Task brief: Please give again, exactly, every line of the material from the one containing "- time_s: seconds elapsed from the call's" to the end, including both of those lines.
[Records shown — start]
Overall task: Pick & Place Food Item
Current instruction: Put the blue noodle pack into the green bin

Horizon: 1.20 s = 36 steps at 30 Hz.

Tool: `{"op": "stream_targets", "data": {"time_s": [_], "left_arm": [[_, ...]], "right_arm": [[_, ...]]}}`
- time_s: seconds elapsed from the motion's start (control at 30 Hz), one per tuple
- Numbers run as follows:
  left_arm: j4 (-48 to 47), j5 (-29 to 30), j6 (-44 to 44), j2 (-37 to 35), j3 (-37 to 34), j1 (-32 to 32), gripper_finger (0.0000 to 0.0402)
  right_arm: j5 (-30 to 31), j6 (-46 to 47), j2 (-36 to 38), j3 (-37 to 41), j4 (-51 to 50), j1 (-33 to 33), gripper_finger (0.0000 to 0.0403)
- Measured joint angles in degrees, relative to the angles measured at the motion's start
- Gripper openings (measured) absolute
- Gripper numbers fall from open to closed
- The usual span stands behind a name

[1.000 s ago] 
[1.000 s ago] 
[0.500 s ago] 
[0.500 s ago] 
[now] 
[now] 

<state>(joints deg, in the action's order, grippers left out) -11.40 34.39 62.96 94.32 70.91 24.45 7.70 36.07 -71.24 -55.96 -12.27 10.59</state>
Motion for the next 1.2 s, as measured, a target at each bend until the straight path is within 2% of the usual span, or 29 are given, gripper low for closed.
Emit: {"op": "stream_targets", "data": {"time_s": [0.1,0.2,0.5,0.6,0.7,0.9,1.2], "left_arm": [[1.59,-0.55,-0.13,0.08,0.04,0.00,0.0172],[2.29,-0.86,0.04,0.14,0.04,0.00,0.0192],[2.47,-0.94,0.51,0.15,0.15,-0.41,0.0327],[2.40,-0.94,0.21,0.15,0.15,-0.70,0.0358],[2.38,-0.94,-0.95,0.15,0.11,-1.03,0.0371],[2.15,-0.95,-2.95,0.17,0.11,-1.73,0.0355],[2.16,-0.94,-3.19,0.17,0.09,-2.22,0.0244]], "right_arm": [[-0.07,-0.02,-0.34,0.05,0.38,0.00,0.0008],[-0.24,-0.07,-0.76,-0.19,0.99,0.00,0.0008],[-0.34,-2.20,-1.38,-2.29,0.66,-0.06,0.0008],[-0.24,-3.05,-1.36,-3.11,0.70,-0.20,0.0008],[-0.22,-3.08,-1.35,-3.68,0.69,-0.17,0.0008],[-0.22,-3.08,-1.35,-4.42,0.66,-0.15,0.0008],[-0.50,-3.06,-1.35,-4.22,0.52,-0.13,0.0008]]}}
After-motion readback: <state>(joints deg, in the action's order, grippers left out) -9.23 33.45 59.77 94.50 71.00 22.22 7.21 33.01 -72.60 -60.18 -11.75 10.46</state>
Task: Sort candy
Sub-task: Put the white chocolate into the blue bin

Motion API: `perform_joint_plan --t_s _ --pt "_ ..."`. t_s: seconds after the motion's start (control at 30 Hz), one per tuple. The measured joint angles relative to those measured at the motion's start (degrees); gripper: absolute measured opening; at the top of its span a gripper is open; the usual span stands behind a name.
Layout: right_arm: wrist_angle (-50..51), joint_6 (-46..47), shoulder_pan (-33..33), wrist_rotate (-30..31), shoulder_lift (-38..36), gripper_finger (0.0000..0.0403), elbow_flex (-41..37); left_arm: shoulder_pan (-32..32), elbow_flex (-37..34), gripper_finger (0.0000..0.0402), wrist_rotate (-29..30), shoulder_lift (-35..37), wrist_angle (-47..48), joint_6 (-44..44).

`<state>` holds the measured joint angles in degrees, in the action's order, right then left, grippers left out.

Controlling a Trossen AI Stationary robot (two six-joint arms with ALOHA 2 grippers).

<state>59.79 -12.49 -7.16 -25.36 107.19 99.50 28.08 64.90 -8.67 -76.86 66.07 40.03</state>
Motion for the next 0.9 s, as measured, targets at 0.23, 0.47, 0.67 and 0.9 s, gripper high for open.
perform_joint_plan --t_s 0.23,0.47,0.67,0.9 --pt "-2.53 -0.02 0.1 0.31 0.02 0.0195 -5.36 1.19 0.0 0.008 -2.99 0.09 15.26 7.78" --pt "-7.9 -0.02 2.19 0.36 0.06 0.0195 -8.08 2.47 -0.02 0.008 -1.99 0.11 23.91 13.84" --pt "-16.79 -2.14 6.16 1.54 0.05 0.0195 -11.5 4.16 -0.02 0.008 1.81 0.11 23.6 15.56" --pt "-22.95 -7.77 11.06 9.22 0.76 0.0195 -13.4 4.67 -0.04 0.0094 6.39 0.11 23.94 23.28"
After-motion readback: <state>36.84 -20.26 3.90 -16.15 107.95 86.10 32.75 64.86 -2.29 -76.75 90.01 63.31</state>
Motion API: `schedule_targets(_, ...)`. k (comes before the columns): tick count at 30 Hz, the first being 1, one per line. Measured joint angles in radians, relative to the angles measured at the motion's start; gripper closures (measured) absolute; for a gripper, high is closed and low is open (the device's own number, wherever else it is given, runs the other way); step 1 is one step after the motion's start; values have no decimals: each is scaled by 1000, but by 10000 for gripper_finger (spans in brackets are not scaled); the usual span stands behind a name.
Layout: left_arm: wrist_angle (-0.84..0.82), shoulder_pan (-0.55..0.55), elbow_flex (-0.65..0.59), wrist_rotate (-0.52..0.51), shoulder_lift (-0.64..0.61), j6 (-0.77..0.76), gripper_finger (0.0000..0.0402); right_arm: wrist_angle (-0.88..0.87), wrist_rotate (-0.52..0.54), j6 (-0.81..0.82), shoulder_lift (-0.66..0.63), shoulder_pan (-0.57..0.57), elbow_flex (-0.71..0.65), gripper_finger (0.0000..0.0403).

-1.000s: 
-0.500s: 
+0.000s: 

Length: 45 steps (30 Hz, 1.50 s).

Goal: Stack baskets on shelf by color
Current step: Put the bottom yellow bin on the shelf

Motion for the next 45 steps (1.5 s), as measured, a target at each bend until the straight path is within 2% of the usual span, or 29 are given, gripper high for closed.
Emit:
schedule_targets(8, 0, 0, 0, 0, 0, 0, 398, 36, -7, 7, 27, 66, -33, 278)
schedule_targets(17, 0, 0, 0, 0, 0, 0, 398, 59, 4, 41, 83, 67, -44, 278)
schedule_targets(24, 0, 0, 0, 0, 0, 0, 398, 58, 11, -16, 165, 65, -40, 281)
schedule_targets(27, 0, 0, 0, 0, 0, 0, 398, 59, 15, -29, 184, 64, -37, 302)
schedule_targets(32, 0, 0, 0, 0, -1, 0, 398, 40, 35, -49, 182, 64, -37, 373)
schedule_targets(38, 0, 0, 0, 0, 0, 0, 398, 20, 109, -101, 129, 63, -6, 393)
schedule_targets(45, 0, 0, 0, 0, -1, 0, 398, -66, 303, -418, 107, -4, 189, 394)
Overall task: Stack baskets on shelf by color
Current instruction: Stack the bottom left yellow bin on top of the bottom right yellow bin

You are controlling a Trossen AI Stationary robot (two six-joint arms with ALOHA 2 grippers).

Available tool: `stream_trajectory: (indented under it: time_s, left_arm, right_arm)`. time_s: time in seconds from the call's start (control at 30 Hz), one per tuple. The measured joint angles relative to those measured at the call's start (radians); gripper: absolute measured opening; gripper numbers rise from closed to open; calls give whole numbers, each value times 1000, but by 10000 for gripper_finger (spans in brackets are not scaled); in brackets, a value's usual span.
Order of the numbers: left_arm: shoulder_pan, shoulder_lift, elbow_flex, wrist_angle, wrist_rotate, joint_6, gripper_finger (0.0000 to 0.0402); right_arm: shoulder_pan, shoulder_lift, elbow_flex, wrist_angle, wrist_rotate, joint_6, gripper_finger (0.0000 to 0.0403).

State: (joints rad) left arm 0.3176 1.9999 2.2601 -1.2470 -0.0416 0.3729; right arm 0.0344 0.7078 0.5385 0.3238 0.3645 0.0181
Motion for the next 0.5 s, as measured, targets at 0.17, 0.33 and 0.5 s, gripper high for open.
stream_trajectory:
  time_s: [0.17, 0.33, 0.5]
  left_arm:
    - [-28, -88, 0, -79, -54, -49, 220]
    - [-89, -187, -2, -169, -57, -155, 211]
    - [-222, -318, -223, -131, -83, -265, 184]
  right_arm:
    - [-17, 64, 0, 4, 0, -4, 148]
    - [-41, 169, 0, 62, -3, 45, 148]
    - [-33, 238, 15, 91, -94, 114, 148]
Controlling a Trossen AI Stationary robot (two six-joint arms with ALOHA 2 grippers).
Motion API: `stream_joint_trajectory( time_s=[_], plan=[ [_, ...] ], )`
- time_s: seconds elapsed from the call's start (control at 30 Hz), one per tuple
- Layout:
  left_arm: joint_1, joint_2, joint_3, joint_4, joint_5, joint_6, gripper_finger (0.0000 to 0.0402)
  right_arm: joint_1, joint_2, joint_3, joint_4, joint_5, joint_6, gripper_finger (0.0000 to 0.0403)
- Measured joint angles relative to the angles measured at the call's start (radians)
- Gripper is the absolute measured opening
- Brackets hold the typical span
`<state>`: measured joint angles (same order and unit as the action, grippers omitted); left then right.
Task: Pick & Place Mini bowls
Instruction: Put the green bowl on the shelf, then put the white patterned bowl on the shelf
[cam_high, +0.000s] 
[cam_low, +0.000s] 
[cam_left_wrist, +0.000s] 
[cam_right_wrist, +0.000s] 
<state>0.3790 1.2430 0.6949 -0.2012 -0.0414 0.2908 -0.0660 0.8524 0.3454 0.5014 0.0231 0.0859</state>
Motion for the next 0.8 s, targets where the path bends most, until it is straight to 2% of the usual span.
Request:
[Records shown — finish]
Reply to the exercise:
- time_s: seconds elapsed from the call's start (control at 30 Hz), one per tuple
- Layout:
  left_arm: joint_1, joint_2, joint_3, joint_4, joint_5, joint_6, gripper_finger (0.0000 to 0.0402)
  right_arm: joint_1, joint_2, joint_3, joint_4, joint_5, joint_6, gripper_finger (0.0000 to 0.0403)
- Measured joint angles relative to the angles measured at the call's start (radians)
- Gripper is the absolute measured opening
- Brackets hold the typical span
`<state>`: measured joint angles (same order and unit as the action, grippers omitted); left then right.
Task: Pick & Place Mini bowls
Instruction: Put the green bowl on the shelf, then put the white patterned bowl on the shelf
[cam_high, +0.000s] 
[cam_low, +0.000s] 
[cam_left_wrist, +0.000s] 
[cam_right_wrist, +0.000s] 
<state>0.3790 1.2430 0.6949 -0.2012 -0.0414 0.2908 -0.0660 0.8524 0.3454 0.5014 0.0231 0.0859</state>
Motion for the next 0.8 s, targets where the path bends most, until it is straight to 2% of the usual span.
Request:

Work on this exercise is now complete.